═════ The data
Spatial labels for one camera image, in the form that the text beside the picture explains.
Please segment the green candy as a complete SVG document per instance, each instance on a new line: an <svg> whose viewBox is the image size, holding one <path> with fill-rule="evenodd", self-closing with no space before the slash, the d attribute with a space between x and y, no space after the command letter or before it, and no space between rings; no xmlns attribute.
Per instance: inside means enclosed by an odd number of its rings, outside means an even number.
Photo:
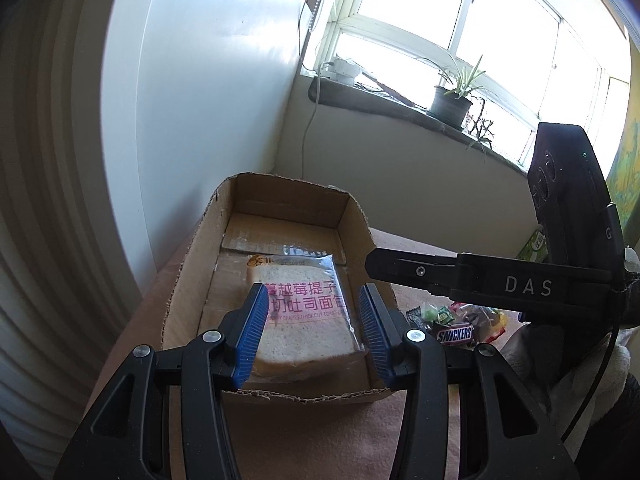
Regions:
<svg viewBox="0 0 640 480"><path fill-rule="evenodd" d="M418 330L430 332L435 326L450 326L456 317L446 306L433 306L424 302L420 307L406 312L409 324Z"/></svg>

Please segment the packaged sliced toast bread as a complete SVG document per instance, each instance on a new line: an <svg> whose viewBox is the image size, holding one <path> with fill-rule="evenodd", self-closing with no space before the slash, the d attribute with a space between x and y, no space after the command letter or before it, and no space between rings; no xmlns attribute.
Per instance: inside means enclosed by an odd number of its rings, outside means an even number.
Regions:
<svg viewBox="0 0 640 480"><path fill-rule="evenodd" d="M294 382L337 372L363 356L332 256L254 255L246 279L269 294L255 376Z"/></svg>

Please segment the Snickers bar English label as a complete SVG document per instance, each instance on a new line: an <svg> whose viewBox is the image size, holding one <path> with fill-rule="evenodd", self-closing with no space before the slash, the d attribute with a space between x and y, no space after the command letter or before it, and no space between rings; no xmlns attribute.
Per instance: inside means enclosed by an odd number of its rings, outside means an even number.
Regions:
<svg viewBox="0 0 640 480"><path fill-rule="evenodd" d="M434 334L443 346L473 347L475 344L474 326L470 323L436 325Z"/></svg>

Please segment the brown cardboard box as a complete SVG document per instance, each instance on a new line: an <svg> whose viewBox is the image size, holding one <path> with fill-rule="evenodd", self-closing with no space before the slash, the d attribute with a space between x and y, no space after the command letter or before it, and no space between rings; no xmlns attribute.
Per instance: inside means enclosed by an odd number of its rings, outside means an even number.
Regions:
<svg viewBox="0 0 640 480"><path fill-rule="evenodd" d="M190 241L172 290L160 346L182 347L265 285L269 312L250 378L232 400L370 403L390 394L378 374L358 311L374 248L347 192L272 176L222 182Z"/></svg>

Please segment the white radiator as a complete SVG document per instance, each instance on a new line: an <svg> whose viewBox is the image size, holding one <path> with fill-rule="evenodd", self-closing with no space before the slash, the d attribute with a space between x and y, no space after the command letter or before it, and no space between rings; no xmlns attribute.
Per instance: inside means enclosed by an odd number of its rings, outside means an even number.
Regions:
<svg viewBox="0 0 640 480"><path fill-rule="evenodd" d="M98 153L110 10L25 0L1 34L1 426L45 477L141 300Z"/></svg>

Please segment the potted spider plant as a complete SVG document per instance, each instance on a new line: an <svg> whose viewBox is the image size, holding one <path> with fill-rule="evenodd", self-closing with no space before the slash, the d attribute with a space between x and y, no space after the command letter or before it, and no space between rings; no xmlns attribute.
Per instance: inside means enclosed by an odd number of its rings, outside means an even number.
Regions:
<svg viewBox="0 0 640 480"><path fill-rule="evenodd" d="M459 62L452 54L448 56L449 62L445 65L424 56L420 56L418 61L424 61L436 67L440 79L447 84L446 86L439 84L435 87L428 114L445 125L462 131L465 118L468 117L473 105L472 95L484 88L480 83L480 78L485 76L484 70L480 69L483 58L479 58L473 66L469 66L465 62ZM484 152L492 149L494 134L490 128L494 122L485 116L485 99L481 98L480 102L482 102L480 111L471 119L469 133L473 141L470 146L478 146Z"/></svg>

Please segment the white power strip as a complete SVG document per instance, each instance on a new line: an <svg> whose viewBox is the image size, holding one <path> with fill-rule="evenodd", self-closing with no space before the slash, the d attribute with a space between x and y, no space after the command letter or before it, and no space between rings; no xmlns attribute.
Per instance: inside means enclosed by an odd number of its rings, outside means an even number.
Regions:
<svg viewBox="0 0 640 480"><path fill-rule="evenodd" d="M320 76L340 84L354 86L356 79L362 74L362 68L349 60L334 55L328 62L320 67Z"/></svg>

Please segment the white cabinet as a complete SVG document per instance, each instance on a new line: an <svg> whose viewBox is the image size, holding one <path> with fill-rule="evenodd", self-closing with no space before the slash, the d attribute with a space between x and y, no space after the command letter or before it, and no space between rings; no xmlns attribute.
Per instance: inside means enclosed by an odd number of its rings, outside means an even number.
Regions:
<svg viewBox="0 0 640 480"><path fill-rule="evenodd" d="M114 0L101 77L108 194L144 287L224 178L273 168L304 0Z"/></svg>

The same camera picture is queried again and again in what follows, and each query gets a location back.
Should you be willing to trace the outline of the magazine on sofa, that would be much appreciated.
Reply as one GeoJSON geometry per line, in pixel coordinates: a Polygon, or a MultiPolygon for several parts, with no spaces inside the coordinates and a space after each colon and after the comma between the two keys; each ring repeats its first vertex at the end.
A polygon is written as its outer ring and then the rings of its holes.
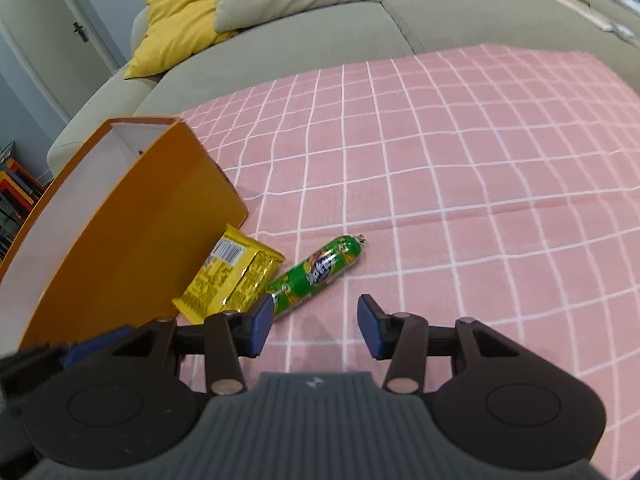
{"type": "Polygon", "coordinates": [[[553,0],[561,6],[565,6],[582,16],[589,23],[596,26],[602,32],[609,32],[627,44],[638,48],[639,36],[626,25],[613,21],[598,10],[594,10],[588,3],[582,0],[553,0]]]}

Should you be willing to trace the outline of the orange cardboard box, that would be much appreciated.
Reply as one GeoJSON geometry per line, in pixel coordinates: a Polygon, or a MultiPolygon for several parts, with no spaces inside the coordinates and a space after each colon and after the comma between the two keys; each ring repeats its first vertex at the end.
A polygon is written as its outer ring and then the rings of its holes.
{"type": "Polygon", "coordinates": [[[248,211],[175,117],[104,122],[53,179],[1,265],[1,351],[173,318],[248,211]]]}

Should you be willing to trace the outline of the green sausage stick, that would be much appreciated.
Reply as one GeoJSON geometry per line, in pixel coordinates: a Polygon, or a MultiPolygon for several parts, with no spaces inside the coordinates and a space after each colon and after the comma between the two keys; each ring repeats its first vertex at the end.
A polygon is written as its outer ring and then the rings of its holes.
{"type": "Polygon", "coordinates": [[[320,294],[359,260],[366,243],[363,235],[339,236],[276,278],[267,287],[274,317],[283,318],[320,294]]]}

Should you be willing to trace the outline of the pink checkered tablecloth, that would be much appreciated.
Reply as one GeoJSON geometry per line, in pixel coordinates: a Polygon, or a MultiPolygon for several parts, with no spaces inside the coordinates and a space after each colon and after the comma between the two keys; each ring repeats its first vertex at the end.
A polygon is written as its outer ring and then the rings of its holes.
{"type": "Polygon", "coordinates": [[[359,261],[272,326],[263,372],[367,370],[357,300],[476,318],[597,391],[594,456],[639,468],[639,97],[591,55],[483,44],[289,76],[188,107],[244,232],[359,261]]]}

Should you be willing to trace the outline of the beige fabric sofa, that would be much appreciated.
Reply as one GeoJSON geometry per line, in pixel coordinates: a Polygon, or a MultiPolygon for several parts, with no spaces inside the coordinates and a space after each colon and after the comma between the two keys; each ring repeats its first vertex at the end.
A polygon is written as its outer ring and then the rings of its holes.
{"type": "MultiPolygon", "coordinates": [[[[634,14],[612,0],[589,2],[617,23],[639,25],[634,14]]],[[[474,44],[584,51],[631,87],[639,83],[636,47],[552,0],[351,2],[240,32],[166,73],[137,79],[114,73],[53,142],[47,162],[53,172],[61,171],[108,118],[178,114],[308,70],[474,44]]]]}

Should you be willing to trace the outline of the white papers on sofa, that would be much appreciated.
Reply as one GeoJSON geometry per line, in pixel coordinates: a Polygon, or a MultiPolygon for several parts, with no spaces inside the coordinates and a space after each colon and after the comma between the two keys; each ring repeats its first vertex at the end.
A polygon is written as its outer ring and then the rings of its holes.
{"type": "Polygon", "coordinates": [[[640,15],[640,0],[612,0],[632,12],[633,14],[640,15]]]}

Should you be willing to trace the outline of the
══════════
Go through the records above and copy every line holding the word "Should".

- [Result of this task]:
Should you be willing to trace the outline of the magazine on sofa, that would be much appreciated.
Should you be willing to trace the outline of the orange cardboard box, that would be much appreciated.
Should you be willing to trace the outline of the green sausage stick, that would be much appreciated.
Should you be willing to trace the outline of the pink checkered tablecloth, that would be much appreciated.
Should you be willing to trace the outline of the beige fabric sofa, that would be much appreciated.
Should you be willing to trace the outline of the white papers on sofa, that would be much appreciated.
Should you be willing to trace the outline of the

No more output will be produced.